### WORK TO COMPLETE
The expected output is every line of the data exactly as shown, minus the images.

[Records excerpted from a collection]
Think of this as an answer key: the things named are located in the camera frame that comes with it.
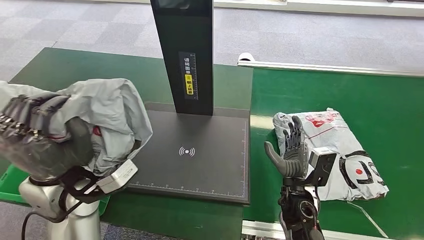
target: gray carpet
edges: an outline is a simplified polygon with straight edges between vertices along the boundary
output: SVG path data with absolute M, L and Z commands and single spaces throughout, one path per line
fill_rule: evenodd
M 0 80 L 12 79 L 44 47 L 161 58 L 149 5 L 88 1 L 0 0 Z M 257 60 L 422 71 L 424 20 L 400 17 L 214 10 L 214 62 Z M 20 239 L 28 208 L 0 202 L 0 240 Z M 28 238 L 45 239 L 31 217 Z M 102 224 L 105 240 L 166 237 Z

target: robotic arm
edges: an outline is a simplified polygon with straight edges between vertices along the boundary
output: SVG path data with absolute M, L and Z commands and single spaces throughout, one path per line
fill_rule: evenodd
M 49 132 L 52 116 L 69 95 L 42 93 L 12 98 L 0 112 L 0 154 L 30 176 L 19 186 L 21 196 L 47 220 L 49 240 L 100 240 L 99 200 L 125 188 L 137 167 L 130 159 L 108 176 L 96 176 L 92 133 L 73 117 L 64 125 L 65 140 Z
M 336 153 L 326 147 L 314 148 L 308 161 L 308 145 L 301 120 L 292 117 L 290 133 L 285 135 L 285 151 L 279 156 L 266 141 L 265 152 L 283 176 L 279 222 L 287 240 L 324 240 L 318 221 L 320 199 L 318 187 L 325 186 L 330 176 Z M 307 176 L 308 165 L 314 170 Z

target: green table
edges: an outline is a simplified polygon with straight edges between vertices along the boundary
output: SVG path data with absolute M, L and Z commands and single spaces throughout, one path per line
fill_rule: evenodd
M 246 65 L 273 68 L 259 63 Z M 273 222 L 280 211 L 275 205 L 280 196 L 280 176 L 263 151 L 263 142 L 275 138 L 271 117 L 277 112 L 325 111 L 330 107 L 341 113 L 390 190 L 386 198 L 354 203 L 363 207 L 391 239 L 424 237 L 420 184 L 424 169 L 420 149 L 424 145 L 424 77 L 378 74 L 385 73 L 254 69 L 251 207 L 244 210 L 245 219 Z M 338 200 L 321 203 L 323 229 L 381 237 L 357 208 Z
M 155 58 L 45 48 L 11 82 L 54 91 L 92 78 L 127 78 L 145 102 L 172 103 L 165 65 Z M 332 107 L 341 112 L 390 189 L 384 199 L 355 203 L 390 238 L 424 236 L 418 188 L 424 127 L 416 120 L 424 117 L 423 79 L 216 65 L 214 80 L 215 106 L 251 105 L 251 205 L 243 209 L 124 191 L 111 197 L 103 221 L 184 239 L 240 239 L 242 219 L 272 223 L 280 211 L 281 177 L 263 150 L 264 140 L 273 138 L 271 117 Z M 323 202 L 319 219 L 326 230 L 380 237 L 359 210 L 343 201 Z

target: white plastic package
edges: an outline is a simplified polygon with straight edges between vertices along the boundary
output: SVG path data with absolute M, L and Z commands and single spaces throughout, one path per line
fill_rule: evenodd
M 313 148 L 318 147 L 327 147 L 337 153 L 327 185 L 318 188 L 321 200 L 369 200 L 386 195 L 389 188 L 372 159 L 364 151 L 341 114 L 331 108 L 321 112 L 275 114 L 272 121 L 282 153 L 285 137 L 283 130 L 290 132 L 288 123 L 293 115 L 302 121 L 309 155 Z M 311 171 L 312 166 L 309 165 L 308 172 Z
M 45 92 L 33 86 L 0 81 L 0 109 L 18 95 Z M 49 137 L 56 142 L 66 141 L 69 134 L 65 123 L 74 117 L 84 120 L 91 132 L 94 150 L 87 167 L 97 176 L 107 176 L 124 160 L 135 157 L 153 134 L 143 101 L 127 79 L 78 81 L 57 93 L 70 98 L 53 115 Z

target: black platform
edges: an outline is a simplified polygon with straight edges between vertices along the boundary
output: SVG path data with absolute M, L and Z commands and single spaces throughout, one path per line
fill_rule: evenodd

### WRITTEN ANSWER
Think of this as an answer key: the things named are located in the camera frame that comes with it.
target: gray carpet
edges: an outline is a simplified polygon with straight edges between vertices along the boundary
output: SVG path data with absolute M, L and Z commands and single spaces throughout, one path per line
fill_rule: evenodd
M 0 80 L 12 79 L 44 47 L 161 58 L 149 5 L 88 1 L 0 0 Z M 257 60 L 422 71 L 424 20 L 400 17 L 214 10 L 214 62 Z M 20 239 L 28 208 L 0 202 L 0 240 Z M 28 238 L 45 239 L 31 217 Z M 102 224 L 105 240 L 166 237 Z

target: robotic arm
edges: an outline is a simplified polygon with straight edges between vertices along the boundary
output: SVG path data with absolute M, L and Z commands and single spaces throughout, one path per line
fill_rule: evenodd
M 49 132 L 52 116 L 69 95 L 42 93 L 12 98 L 0 112 L 0 154 L 30 176 L 19 186 L 21 196 L 47 220 L 49 240 L 100 240 L 99 200 L 125 188 L 137 167 L 130 159 L 108 176 L 96 176 L 92 133 L 73 117 L 64 125 L 65 140 Z
M 336 153 L 326 147 L 314 148 L 308 161 L 308 145 L 301 120 L 292 117 L 290 133 L 285 135 L 285 151 L 279 156 L 266 141 L 265 152 L 283 176 L 279 222 L 287 240 L 324 240 L 318 221 L 320 199 L 318 187 L 325 186 L 330 176 Z M 307 176 L 308 165 L 314 170 Z

target: green table
edges: an outline is a simplified polygon with straight edges between vertices along the boundary
output: SVG path data with absolute M, L and Z commands and single spaces throughout, one path per line
fill_rule: evenodd
M 246 65 L 273 68 L 259 63 Z M 273 222 L 280 211 L 275 205 L 280 196 L 280 176 L 263 151 L 263 142 L 275 138 L 271 117 L 277 112 L 325 111 L 330 107 L 341 113 L 390 190 L 386 198 L 354 203 L 363 207 L 391 239 L 424 237 L 420 184 L 424 169 L 420 149 L 424 145 L 424 77 L 378 74 L 385 73 L 254 69 L 251 207 L 244 210 L 245 219 Z M 338 200 L 321 203 L 323 229 L 381 237 L 357 208 Z
M 155 58 L 45 48 L 11 82 L 54 91 L 92 78 L 127 78 L 145 102 L 172 103 L 165 65 Z M 332 107 L 341 112 L 390 189 L 384 199 L 355 203 L 390 238 L 424 236 L 418 188 L 424 127 L 416 120 L 424 117 L 423 79 L 216 65 L 214 80 L 215 106 L 251 105 L 251 205 L 243 209 L 124 191 L 111 197 L 103 221 L 184 239 L 240 239 L 242 219 L 272 223 L 280 211 L 281 177 L 263 150 L 264 140 L 273 138 L 271 117 Z M 323 202 L 319 219 L 326 230 L 380 237 L 359 210 L 343 201 Z

target: white plastic package
edges: an outline is a simplified polygon with straight edges between vertices along the boundary
output: SVG path data with absolute M, L and Z commands and single spaces throughout, one path per line
fill_rule: evenodd
M 313 148 L 318 147 L 327 147 L 337 153 L 327 185 L 318 188 L 321 200 L 369 200 L 386 195 L 389 188 L 372 159 L 364 151 L 341 114 L 331 108 L 321 112 L 275 114 L 272 121 L 282 153 L 285 137 L 283 130 L 290 132 L 288 123 L 293 115 L 302 121 L 309 155 Z M 311 171 L 312 166 L 309 165 L 308 172 Z
M 45 92 L 33 86 L 0 81 L 0 109 L 18 95 Z M 49 137 L 56 142 L 66 141 L 69 134 L 65 123 L 74 117 L 84 120 L 91 132 L 94 150 L 87 167 L 97 176 L 107 176 L 124 160 L 135 157 L 153 134 L 143 101 L 127 79 L 78 81 L 57 93 L 70 98 L 53 115 Z

target: black platform
edges: an outline is a simplified polygon with straight edges between vertices along the boundary
output: SVG path data with absolute M, L and Z commands and single spaces throughout, one path per line
fill_rule: evenodd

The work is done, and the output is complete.